● WHAT YOU WILL DO
Output the first line of the listing and each line after it, up to and including the line that contains "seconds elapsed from", exactly as written, minus the pictures.

---- TASK INPUTS

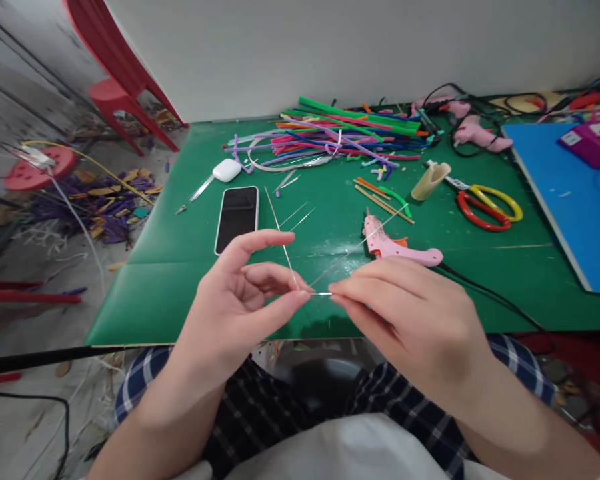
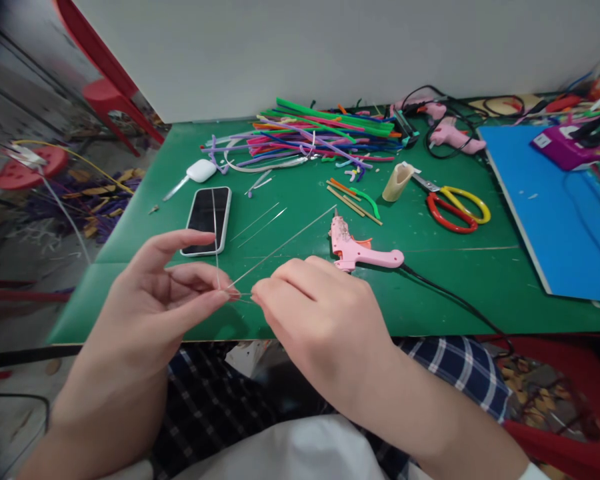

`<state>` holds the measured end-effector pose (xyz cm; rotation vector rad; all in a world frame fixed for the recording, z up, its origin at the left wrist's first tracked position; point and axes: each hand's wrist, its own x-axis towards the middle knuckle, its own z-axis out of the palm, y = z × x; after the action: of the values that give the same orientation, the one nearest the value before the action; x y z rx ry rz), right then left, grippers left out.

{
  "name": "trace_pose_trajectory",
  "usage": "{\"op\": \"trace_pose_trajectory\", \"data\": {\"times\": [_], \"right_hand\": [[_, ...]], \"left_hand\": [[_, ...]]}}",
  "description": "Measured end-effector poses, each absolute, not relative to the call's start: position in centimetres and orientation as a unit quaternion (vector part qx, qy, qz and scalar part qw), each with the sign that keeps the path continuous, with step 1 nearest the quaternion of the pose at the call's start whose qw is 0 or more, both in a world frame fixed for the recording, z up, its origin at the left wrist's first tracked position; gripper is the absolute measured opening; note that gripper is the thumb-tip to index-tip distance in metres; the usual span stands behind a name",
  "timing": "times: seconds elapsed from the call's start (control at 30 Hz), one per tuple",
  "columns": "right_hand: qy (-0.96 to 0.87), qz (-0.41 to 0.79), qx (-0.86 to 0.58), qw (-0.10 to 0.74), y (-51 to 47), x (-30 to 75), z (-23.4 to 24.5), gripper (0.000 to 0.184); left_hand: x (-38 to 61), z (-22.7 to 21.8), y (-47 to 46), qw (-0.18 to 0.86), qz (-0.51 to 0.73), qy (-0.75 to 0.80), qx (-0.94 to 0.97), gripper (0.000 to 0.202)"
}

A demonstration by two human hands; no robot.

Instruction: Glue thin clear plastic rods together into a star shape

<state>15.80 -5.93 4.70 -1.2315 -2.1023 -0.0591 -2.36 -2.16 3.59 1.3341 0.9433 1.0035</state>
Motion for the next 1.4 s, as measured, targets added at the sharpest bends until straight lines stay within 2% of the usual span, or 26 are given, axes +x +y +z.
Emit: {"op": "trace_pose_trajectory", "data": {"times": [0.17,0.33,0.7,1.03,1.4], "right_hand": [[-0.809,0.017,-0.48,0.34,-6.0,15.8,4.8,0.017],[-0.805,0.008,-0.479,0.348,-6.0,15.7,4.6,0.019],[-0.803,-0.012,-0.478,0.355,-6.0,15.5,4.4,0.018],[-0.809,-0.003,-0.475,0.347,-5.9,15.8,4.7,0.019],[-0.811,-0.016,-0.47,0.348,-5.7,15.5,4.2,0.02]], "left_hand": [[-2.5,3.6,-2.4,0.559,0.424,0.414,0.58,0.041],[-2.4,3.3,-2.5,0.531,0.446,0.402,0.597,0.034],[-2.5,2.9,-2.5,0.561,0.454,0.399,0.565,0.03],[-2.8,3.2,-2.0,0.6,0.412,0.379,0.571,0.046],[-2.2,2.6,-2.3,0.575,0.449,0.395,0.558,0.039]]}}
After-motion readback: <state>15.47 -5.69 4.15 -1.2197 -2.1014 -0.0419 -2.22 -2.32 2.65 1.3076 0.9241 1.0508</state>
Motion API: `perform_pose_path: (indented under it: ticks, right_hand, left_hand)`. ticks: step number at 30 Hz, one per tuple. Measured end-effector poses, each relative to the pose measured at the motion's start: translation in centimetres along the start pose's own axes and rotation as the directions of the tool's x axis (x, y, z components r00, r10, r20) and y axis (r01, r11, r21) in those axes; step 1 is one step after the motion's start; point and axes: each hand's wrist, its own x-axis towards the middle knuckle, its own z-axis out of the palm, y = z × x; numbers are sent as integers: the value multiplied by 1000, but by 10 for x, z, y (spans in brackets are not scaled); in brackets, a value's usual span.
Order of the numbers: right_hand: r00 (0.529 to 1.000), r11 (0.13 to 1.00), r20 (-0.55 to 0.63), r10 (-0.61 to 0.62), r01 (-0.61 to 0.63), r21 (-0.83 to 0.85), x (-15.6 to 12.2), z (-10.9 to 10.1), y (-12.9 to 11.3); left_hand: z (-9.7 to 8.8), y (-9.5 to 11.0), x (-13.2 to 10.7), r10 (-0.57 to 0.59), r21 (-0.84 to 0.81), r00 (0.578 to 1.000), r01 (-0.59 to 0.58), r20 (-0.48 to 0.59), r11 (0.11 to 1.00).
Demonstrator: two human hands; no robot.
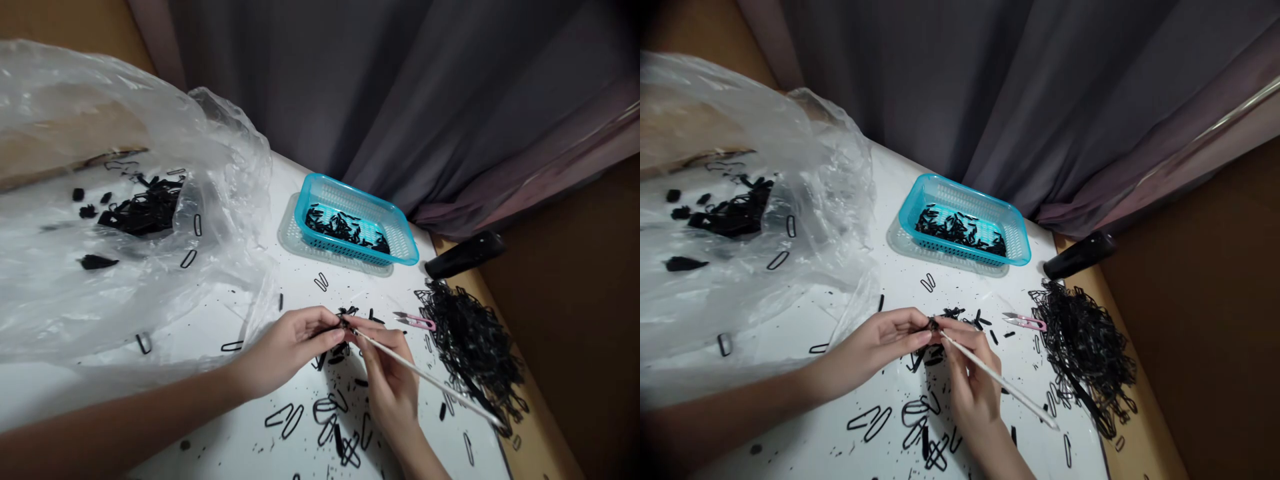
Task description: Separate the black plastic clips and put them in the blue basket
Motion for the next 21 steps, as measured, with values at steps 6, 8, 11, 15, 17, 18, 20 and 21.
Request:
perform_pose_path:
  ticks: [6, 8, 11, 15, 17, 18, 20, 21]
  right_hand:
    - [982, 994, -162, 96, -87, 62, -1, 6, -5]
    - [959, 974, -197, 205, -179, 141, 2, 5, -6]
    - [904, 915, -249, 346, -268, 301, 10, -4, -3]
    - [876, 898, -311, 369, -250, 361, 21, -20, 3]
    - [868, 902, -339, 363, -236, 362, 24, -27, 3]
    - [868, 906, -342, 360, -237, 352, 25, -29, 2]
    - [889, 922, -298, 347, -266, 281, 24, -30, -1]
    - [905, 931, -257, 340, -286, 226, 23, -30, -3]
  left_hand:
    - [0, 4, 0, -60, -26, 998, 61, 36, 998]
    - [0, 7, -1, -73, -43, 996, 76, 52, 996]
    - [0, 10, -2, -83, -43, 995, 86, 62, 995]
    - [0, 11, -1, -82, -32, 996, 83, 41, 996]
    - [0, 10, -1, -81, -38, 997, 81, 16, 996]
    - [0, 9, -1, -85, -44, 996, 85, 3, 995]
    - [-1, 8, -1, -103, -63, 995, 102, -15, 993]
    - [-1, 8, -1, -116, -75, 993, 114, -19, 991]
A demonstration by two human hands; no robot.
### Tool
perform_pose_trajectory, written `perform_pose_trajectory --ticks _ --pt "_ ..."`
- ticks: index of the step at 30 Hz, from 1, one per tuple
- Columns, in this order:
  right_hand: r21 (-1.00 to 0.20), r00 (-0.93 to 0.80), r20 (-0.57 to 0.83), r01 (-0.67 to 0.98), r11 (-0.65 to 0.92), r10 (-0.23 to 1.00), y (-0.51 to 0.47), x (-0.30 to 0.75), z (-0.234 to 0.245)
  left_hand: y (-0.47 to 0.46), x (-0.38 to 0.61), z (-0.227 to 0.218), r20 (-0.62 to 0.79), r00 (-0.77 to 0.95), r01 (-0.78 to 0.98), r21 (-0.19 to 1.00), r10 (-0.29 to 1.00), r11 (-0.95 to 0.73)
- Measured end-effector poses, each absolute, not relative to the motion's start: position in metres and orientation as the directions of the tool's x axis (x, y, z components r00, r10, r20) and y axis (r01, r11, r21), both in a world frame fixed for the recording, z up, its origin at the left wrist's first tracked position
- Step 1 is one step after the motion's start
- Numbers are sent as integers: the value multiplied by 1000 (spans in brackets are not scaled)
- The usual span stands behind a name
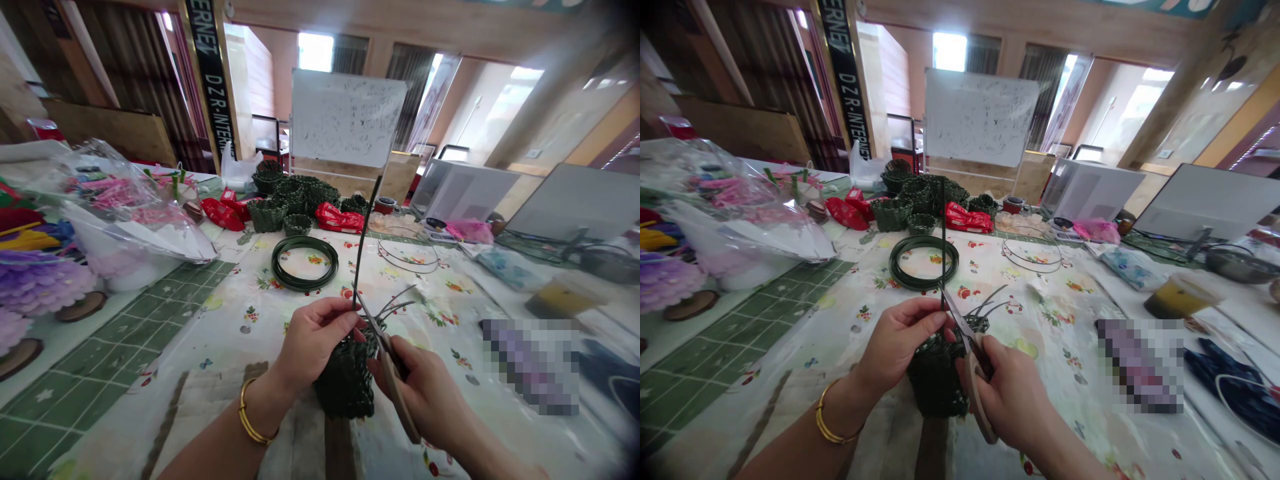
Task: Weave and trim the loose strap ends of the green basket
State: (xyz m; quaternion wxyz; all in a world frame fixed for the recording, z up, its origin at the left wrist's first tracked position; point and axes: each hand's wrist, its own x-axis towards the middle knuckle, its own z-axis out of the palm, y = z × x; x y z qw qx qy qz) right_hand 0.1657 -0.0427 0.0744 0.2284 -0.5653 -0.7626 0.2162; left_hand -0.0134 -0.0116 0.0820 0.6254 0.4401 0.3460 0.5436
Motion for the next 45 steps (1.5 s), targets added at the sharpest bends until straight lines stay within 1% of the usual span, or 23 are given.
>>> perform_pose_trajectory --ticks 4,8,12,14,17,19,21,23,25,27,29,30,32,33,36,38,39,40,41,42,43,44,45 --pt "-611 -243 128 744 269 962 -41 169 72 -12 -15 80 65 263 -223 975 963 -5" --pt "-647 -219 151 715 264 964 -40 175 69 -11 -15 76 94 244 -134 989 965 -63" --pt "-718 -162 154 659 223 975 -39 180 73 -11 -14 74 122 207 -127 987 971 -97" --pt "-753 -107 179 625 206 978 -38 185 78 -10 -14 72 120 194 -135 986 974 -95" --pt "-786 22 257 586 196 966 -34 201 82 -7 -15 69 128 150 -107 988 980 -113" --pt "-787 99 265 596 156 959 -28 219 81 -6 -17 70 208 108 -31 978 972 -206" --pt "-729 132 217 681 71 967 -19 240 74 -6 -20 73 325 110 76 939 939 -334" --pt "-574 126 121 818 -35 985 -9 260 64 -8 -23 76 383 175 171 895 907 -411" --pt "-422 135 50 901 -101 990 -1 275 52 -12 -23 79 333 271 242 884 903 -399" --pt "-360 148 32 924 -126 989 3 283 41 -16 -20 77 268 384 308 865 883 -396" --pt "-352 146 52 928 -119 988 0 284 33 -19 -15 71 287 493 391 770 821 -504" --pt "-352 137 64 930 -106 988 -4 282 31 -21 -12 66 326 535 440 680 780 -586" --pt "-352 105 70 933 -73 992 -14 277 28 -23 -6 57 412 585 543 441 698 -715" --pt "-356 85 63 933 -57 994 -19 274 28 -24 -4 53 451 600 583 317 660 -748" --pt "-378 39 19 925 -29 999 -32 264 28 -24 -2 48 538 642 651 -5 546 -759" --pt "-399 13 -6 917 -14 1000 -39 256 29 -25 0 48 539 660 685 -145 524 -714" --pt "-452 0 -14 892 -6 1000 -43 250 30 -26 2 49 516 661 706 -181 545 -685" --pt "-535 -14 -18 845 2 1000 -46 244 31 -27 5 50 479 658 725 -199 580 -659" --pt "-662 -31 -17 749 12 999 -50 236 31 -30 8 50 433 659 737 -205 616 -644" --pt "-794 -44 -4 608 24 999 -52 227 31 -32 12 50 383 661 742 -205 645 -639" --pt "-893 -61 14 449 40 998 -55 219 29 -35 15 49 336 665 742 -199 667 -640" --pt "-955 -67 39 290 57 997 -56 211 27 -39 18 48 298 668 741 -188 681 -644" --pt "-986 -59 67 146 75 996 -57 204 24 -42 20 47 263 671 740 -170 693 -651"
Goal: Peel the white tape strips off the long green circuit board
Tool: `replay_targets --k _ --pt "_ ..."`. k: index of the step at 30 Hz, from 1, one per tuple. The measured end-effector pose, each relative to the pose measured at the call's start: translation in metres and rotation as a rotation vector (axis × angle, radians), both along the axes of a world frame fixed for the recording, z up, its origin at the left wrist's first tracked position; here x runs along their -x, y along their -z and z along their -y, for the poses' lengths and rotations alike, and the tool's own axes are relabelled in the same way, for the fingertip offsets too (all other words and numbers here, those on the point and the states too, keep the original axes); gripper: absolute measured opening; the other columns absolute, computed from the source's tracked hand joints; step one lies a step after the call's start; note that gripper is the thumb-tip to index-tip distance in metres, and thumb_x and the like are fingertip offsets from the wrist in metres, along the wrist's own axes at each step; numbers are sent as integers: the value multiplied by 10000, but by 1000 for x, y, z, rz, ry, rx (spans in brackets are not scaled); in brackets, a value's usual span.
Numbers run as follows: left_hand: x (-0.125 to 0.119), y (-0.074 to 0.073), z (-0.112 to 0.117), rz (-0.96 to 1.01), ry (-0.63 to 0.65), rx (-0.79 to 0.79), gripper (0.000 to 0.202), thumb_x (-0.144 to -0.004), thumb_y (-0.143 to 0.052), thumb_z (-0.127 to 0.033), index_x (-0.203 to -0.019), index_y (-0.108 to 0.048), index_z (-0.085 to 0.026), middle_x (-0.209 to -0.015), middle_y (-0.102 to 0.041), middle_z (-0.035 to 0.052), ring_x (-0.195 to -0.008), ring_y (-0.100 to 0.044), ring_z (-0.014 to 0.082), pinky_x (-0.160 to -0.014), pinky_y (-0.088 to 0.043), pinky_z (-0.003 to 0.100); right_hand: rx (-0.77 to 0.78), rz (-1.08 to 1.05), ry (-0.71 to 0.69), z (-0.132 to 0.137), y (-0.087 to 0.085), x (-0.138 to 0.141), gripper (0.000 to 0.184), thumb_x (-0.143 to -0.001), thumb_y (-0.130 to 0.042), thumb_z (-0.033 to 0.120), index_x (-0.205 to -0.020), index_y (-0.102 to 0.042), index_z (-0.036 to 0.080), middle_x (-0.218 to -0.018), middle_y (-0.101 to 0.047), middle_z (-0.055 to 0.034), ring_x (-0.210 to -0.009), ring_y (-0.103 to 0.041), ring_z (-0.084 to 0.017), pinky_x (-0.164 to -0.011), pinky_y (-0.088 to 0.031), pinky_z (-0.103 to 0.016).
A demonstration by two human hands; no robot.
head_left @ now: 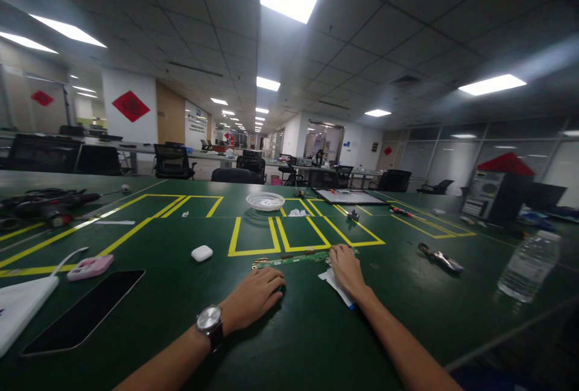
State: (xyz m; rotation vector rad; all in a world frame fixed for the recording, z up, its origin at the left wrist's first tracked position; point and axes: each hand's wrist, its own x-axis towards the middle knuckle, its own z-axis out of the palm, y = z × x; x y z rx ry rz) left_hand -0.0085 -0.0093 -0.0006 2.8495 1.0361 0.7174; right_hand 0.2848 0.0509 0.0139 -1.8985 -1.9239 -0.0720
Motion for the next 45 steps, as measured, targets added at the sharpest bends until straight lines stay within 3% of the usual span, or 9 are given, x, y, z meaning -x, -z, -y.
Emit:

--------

● ANSWER
`<state>` holds the measured end-effector pose (xyz cm; rotation vector rad; all in a world frame fixed for the recording, z up, its origin at the left wrist's first tracked position; point and axes: each hand's wrist, its own x-axis towards the middle knuckle, its own z-axis out of the palm, y = z × x; after the action: of the values that give the same orientation, the one nearest the value before the action; x y z rx ry rz), right then left, grippers left out.

{
  "name": "trace_pose_trajectory",
  "usage": "{\"op\": \"trace_pose_trajectory\", \"data\": {\"times\": [_], \"right_hand\": [[_, ...]], \"left_hand\": [[_, ...]]}}",
  "description": "Measured end-effector poses, each absolute, not relative to the call's start: position in centimetres and orientation as a unit quaternion (vector part qx, qy, qz and scalar part qw), each with the sign that keeps the path continuous, with step 1 nearest the quaternion of the pose at the call's start whose qw is 0 or more, both in a world frame fixed for the recording, z up, its origin at the left wrist's first tracked position; gripper is the absolute measured opening; note that gripper is the thumb-tip to index-tip distance in metres; the usual span stands behind a name",
  "timing": "times: seconds elapsed from the call's start (control at 30 Hz), one per tuple",

That concludes the answer.